Tuesday, June 2, 2015

The Devil You Know by Trish Doller -- *SPOILER FREE*


*I received an eARC of this novel via NetGalley.*
 
 
Eighteen-year-old Arcadia wants adventure. Living in a tiny Florida town with her dad and four-year-old brother, Cadie spends most of her time working, going to school, and taking care of her family. So when she meets two handsome cousins at a campfire party, she finally has a chance for fun. They invite her and friend to join them on a road trip, and it's just the risk she's been craving-the opportunity to escape. But what starts out as a fun, sexy journey quickly becomes dangerous when she discovers that one of them is not at all who he claims to be. One of them has deadly intentions.
A road trip fling turns terrifying in this contemporary story that will keep readers on the edge of their seats.
 
When I first started reading The Devil You Know, I won't lie to you, I thought it was extremely similar to Between the Devil and the Deep Blue Sea by April Genevieve Tulcholke and Black Ice by Becca Fitzpatrick. However, as I got more into it, I realized that, while the plots and characters seemed similar, Doller did something here that the other two book did not--that is, make it believable.
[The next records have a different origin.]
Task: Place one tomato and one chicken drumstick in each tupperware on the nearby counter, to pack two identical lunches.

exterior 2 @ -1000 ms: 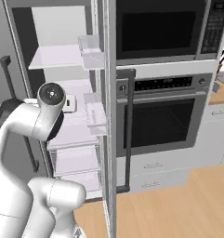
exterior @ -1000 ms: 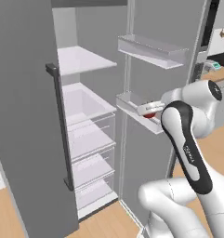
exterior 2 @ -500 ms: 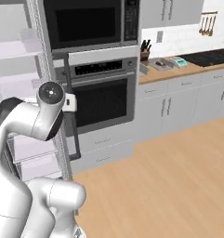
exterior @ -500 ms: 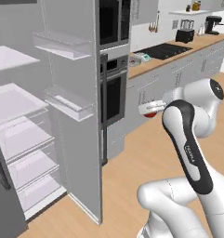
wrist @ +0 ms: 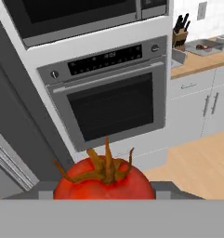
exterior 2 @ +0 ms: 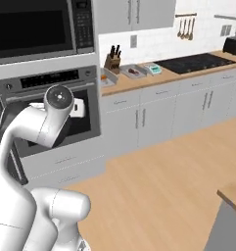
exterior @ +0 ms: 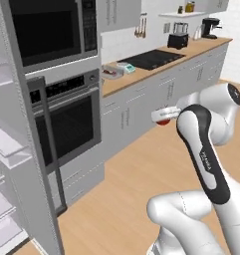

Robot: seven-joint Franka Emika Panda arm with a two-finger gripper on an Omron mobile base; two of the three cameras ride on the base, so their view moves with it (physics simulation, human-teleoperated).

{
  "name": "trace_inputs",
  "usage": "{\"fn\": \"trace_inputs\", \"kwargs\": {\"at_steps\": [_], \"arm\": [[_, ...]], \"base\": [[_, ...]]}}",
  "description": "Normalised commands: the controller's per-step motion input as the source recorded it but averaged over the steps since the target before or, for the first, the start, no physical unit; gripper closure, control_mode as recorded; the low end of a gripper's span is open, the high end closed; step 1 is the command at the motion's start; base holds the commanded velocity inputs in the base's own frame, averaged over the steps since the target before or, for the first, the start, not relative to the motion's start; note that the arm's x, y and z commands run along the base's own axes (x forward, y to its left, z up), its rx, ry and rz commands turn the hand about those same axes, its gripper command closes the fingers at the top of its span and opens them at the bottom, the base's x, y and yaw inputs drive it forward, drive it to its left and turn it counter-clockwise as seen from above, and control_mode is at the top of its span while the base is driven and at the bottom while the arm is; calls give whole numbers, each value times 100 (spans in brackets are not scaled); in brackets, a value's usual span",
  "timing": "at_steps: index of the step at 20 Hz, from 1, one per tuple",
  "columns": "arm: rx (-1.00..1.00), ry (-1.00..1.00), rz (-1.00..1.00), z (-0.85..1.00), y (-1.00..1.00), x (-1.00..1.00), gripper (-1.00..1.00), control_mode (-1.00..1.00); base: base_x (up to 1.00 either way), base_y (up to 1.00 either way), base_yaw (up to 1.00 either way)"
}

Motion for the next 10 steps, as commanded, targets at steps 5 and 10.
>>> {"fn": "trace_inputs", "kwargs": {"at_steps": [5, 10], "arm": [[0, 0, 0, 0, 0, 0, 100, 100], [0, 0, 0, 0, 0, 0, 100, 100]], "base": [[100, -53, 6], [100, -2, 25]]}}
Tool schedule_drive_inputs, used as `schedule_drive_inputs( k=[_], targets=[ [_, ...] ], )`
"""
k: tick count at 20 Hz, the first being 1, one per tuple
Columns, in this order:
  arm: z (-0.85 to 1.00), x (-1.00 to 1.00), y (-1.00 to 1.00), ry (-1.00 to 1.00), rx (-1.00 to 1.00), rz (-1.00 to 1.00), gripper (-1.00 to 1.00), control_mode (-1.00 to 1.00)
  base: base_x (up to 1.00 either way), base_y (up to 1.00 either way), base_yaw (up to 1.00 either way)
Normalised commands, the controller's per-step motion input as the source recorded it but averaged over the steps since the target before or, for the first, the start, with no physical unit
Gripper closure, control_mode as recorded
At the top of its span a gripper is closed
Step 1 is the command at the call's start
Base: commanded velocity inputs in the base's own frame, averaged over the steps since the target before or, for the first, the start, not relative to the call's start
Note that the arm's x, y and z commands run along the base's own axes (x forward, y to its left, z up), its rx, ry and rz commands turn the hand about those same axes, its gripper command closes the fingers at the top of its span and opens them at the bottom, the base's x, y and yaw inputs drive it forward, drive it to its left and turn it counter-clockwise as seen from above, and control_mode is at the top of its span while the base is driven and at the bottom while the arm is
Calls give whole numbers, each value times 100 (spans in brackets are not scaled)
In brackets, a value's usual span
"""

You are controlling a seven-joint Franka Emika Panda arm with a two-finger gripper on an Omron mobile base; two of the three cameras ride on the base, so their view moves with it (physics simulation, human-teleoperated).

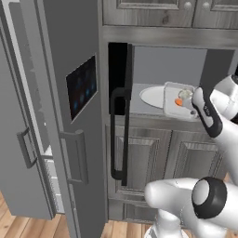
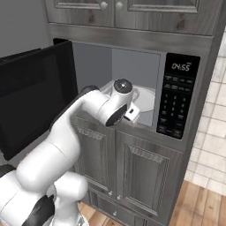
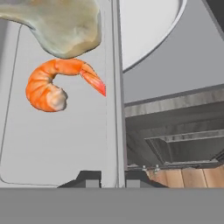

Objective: Place the tupperware containing the shrimp and garlic meal in the microwave. Close the microwave door and press the start button to reheat the meal.

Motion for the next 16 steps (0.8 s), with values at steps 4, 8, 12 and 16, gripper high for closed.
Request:
schedule_drive_inputs(
  k=[4,8,12,16],
  targets=[
    [-6,37,0,1,0,-5,100,-100,0,0,0],
    [-19,39,0,0,0,-1,100,-100,0,0,0],
    [-26,43,-1,0,0,0,100,-100,0,0,0],
    [-10,48,-11,0,0,0,100,-100,0,0,0]
  ],
)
The characters in this book were really interesting and kept me genuinely concerned and excited for them. I think that Arcadia's world was relatable, and her feeling to get away was something I think all teenagers have felt, and I enjoyed that Cadie admitted that she was being a little selfish, and that she was sincerely conflicted throughout some of her decisions. I liked her as a main character, and I liked that she felt like a real teenager, full of mixed teen emotions.

I liked the secondary characters a great deal, all of Cadie's high school friends seemed like they really belonged in this small-town Florida world of her's, and helped the reader understand what she didn't want to be and why she would go to such an extreme to get away from them. I liked how they played into the story, and didn't disappear halfway through. They also face consequences that seem pretty plausible.

As for the cousins, I liked them fine, I wasn't a fan of either, and their tones kind of ran together for me, in all honesty. Other than their names, and a scar, I wasn't really able to fully tell them apart until the end of the book when we reach the conclusion. However, I understood the need for both of them and the way they behaved. Although, I felt Cadie was pretty naïve and blinded by them.

Speaking of the conclusion, I did feel that this book was really rushed toward the end, but I think that was because the book itself was entirely too short. In order to take on the thriller-style the author attempts here, I think it needed more development. I also thought that the movement of the road trip made very little sense. Everyone just kind of went along and the locations, frankly, didn't add much to the story.

One thing I absolutely hated was the portion with the psychic. At one point, Cadie gets a Tarot reading, and it takes the book out of the reality-based world that I loved so much. I didn't like this section, and found myself rolling my eyes.

Overall, I enjoyed this book a great deal. There was some lack of development, and a couple minor annoyances, but I was excited to find out what was happening, and I rooted for Cadie.

I gave this book a 3.5/5 STARS, but closer to 4 stars than 3. I recommend it.